Dive Brief:
- A federal appeals court has struck down claims that FERC Order 1000 goes too far in requiring transmission owners to take part in regional planning.
- The court's decision was a vindication for federal regulators, calling claims that the Federal Power Act did not authorize the Federal Energy Regulatory Commission (FERC) to develop cost allocation provisions "unpersuasive."
- FERC Chair Cheryl LaFleur issued a statement saying she was "very pleased" with the decision and called Order 1000 "critical" to the transmission built-out that is needed "to adapt to changes in [the United States'] resource mix and environmental policies."
Dive Insight:
The three judges completely rejected challenges to Order 1000, which FERC issued in 2011 and is designed to take a more holistic look at transmission planning and cost-allocation.
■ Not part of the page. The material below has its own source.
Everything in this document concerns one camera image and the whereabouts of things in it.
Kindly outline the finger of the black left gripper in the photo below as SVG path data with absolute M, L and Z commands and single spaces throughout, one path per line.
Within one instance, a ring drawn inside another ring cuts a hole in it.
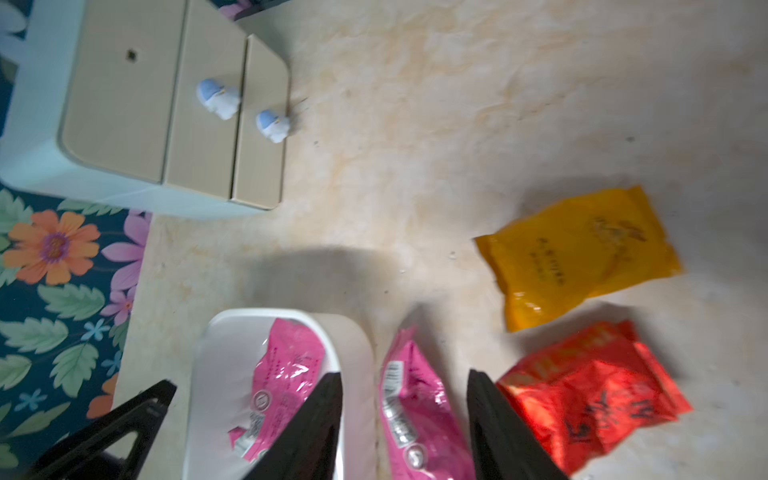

The ruling preserves FERC's central contention that transmission providers must take part in regional planning.
According to the challengers, Section 206 of the Federal Power Act does not authorize FERC to require utilities to pay for the costs of transmission facilities developed by entities with whom they have no prior contractual or customer relationship and from whom they do not take transmission service.
The court disagreed, finding "no such limitation exists in the statutory text. Section 206 empowers the Commission to fix any 'practice' affecting rates, and the Commission reasonably understood beneficiary-based cost allocation — or its absence — to be a practice affecting rates."